Regieren und reagieren

Bald sind in der Schweiz Wahlen. 5909 Personen auf 618 Listen kandidieren für das Parlament. Die meisten unter ihnen werden etwas verändern wollen im Land. Sie wollen ihre Visionen für unsere Gesellschaft umsetzen.

Die Bibel ist reich an grossen Visionen. So wird z.B. das Reich Gottes in gewaltigen Bildern gezeichnet: Das Ende aller Tränen, Friede, Gerechtigkeit. Auf den Einbruch dieser Wirklichkeit hoffen Christ:innen, für die Umsetzung dieser Werte bereits im Hier und Jetzt setzen sich viele aktiv ein. Sie engagieren sich mitunter auch politisch.

Als vor zwei Jahren die langjährige deutsche Bundeskanzlerin Angela Merkel zurücktrat, hielt ein Journalist, der auf ihre Regierungszeit zurückblickte, fest, sie sei die meiste Zeit dazu gezwungen gewesen, auf Situationen zu reagieren. Internationale Finanzkrise, Besetzung der Krim, Flüchtlingsströme nach Europa, Corona… Und der jetzigen Nachfolgeregierung geht es genauso: Kaum im Amt, begann der Ukrainekrieg. Die Minister:innen der traditionell pazifistischen und ökologischen Partei der Grünen mussten sich mit Fragen um Waffenlieferungen, Rüstung und der schnellen Sicherung der Energieversorgung auseinandersetzen. Ihre Vision eines klimaverträglichen Wandels hingegen gerät ins Hintertreffen.  
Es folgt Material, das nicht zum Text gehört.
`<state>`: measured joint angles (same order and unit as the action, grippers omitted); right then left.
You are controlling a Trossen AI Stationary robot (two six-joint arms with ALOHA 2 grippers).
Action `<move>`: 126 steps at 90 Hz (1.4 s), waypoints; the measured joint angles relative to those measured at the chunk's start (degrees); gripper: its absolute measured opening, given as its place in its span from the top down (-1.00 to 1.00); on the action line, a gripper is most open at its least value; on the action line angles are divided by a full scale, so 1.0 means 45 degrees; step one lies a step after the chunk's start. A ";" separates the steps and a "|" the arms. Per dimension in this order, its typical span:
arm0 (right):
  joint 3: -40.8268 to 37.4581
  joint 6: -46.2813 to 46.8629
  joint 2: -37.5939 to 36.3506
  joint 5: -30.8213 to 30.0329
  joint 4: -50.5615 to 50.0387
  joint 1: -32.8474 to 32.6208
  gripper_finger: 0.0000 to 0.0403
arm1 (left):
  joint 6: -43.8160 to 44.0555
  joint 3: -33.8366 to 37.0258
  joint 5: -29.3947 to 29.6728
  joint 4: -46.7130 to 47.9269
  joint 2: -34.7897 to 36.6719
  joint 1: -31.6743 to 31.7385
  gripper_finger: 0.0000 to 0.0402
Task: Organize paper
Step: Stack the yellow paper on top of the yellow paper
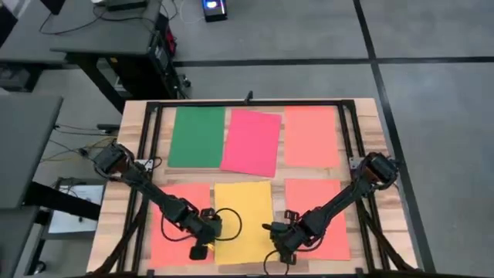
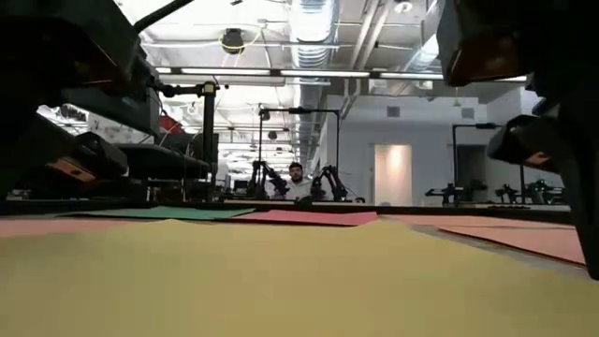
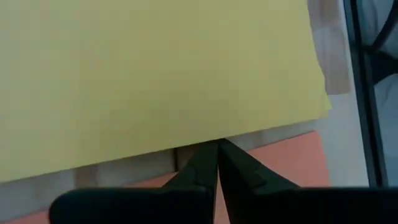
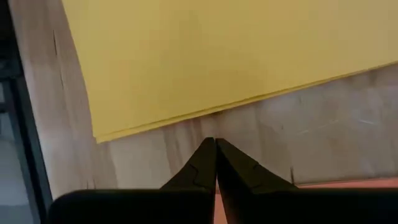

Regierungspolitik – so bilanzierte der oben erwähnte Journalist sinngemäss – sei wohl weniger die Umsetzung eigener Visionen, als vielmehr verantwortungsvolles und umsichtiges Reagieren auf Entwicklungen, die man nur zu einem kleinen Teil selbst beeinflussen könne.

Ich glaube, er hat recht. Es braucht einen nüchternen Blick auf die vorfindlichen Verhältnisse, um die eigenen Spielräume zu erkennen und das Wenige umzusetzen, das die Situation erlaubt.

Für Christ:innen könnte das heissen: Die Vision am Horizont nicht aus den Augen verlieren, aber sich pragmatisch für das einsetzen, was in Ansätzen realisierbar ist. Es ist wenig genug.